Under the 2022 Inflation Reduction Act, vaccinations, including the shingles vaccine, are free for people on Medicare, and most insulin costs just $35 or less a month for people on Medicare Part D. Beginning Jan. 1, 2025, another big benefit kicks in as well: Seniors on Medicare Part D won’t pay more than $2,000 annually out of pocket for medications.

These changes will help, but high drug costs remain a big problem even though most Americans have health insurance. Three in 10 adults reported not taking medicine as prescribed at some point in the previous year because of the cost, according to a KFF survey in March 2022. This includes about 1 in 5 who said they had not filled a prescription because of its cost.

People also may have to reach deeper into their wallets because of changes to their insurance plans. For example, a drug might no longer be covered or might be covered less, says Stacie Dusetzina, a professor of health policy at Vanderbilt University School of Medicine in Nashville and an expert in health costs. When either happens, “you’ll be stuck with a higher bill,” she says.

Other causes of drug price sticker shock are high deductibles, expired discount coupons and more.

When you first see a price jump

If a drug you take suddenly becomes more expensive, make sure the new price is accurate. For example, if you’ve changed jobs, make sure the pharmacy has the right insurance information. Or it’s possible your pharmacy may have lost your details, says pharmacist Brandy Letson, co-owner of Cashiers Valley Pharmacy in Cashiers, N.C. In either case, the pharmacy “won’t locate your insurance coverage properly and you’ll get charged the full price,” she says.

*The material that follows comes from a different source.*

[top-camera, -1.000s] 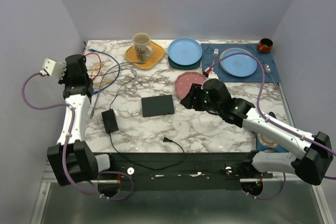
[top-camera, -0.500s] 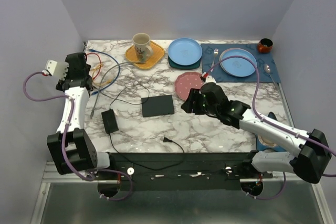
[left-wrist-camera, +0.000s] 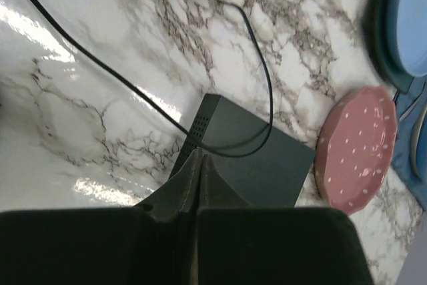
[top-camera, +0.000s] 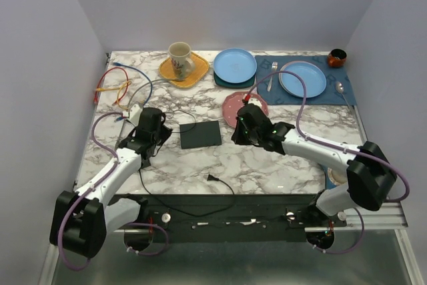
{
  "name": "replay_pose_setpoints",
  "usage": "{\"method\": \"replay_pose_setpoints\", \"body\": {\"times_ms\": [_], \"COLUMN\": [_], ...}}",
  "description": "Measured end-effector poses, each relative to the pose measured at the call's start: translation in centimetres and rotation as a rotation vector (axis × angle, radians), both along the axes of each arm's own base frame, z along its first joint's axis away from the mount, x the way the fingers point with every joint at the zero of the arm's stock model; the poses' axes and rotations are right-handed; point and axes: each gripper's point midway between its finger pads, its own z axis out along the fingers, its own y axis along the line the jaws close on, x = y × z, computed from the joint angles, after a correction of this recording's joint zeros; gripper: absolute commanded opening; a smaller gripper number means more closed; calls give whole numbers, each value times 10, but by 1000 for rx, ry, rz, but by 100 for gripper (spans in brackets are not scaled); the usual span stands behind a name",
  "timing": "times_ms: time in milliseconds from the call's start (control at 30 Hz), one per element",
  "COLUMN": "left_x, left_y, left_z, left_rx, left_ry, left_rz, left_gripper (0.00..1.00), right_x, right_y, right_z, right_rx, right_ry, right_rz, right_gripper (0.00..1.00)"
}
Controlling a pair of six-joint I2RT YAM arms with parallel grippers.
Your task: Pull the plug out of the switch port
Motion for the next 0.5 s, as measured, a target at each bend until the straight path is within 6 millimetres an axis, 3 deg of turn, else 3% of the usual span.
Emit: {"method": "replay_pose_setpoints", "body": {"times_ms": [167,233,267,367,433,500], "left_x": [-13,-16,-17,-20,-22,-22], "left_y": [-19,-22,-22,-23,-23,-23], "left_z": [-11,-15,-17,-26,-30,-31], "left_rx": [-15,-16,-15,-12,-19,-32], "left_ry": [29,36,42,66,74,72], "left_rz": [-78,-94,-97,-107,-100,-85], "left_gripper": [2,28,54,91,99,99], "right_x": [9,10,10,10,10,10], "right_y": [9,10,10,10,11,11], "right_z": [-20,-27,-29,-30,-30,-29], "right_rx": [-39,-50,-53,-54,-52,-50], "right_ry": [33,46,51,55,53,51], "right_rz": [-3,-6,-6,-9,-9,-9], "right_gripper": [12,14,15,17,17,17]}}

Also confirm that the pharmacy has the right info about your drug, Letson says. “Sometimes doctors send prescriptions for a larger quantity of drug than you want, or at a higher dosage, which could raise the cost.” Price still high? The cause may be one of the situations detailed below. Check out our solutions for each.

Problem: Your insurer no longer covers your drug

Maybe you’ve changed jobs and the insurer doesn’t cover your drug. Or your insurer changed its formulary, the list of drugs it covers.

While the insurer must notify you of formulary changes, the alert can be easy to miss or hard to understand, says Stephen W. Schondelmeyer, a professor at the University of Minnesota and director of the Prime Institute, which researches economic and policy issues regarding pharmaceuticals.

The three big pharmacy benefits companies (which manage drug coverage for insurance companies) have dropped a record number of medications for 2023, according to an analysis by Adam Fein, an expert on drug pricing and founder of the Drug Channels Institute, an industry research firm.

Solution: File an appeal. If you have employer-provided or private insurance and you take a drug that works well, and changing to another poses a hazard to your health, ask your doctor and pharmacist to appeal for an exception with your insurer.

To file an appeal, you may need to provide records from your pharmacist in the package you submit. The Patient Advocate Foundation can help if you have a serious condition, such as cancer or rheumatoid arthritis. Call 800-532-5274 or go to PatientAdvocate.org.

If you have Medicare Part D and the denied drug isn’t in a specialty tier, you can apply for an exception by calling your plan. If approved, the exception usually runs out at the end of the calendar year. You can ask for an extension or apply again. If that’s denied, you can file for a “redetermination.” Your plan should explain how to do this. A standard redetermination takes up to a week to process; an expedited one, 72 hours.

Problem: Instead of a cheap co-pay, you now pay a percentage of the full drug cost

A formulary change can mean a drug that used to cost a fixed $10 or $15 co-pay now costs 20 percent, 30 percent or more of its full cost. This is called coinsurance, and you may be asked to pay it for more expensive brand-name medicines or high-cost generics, Schondelmeyer says. And because coinsurance is based on a drug’s full cost, if that increases, your out-of-pocket share will go up, too.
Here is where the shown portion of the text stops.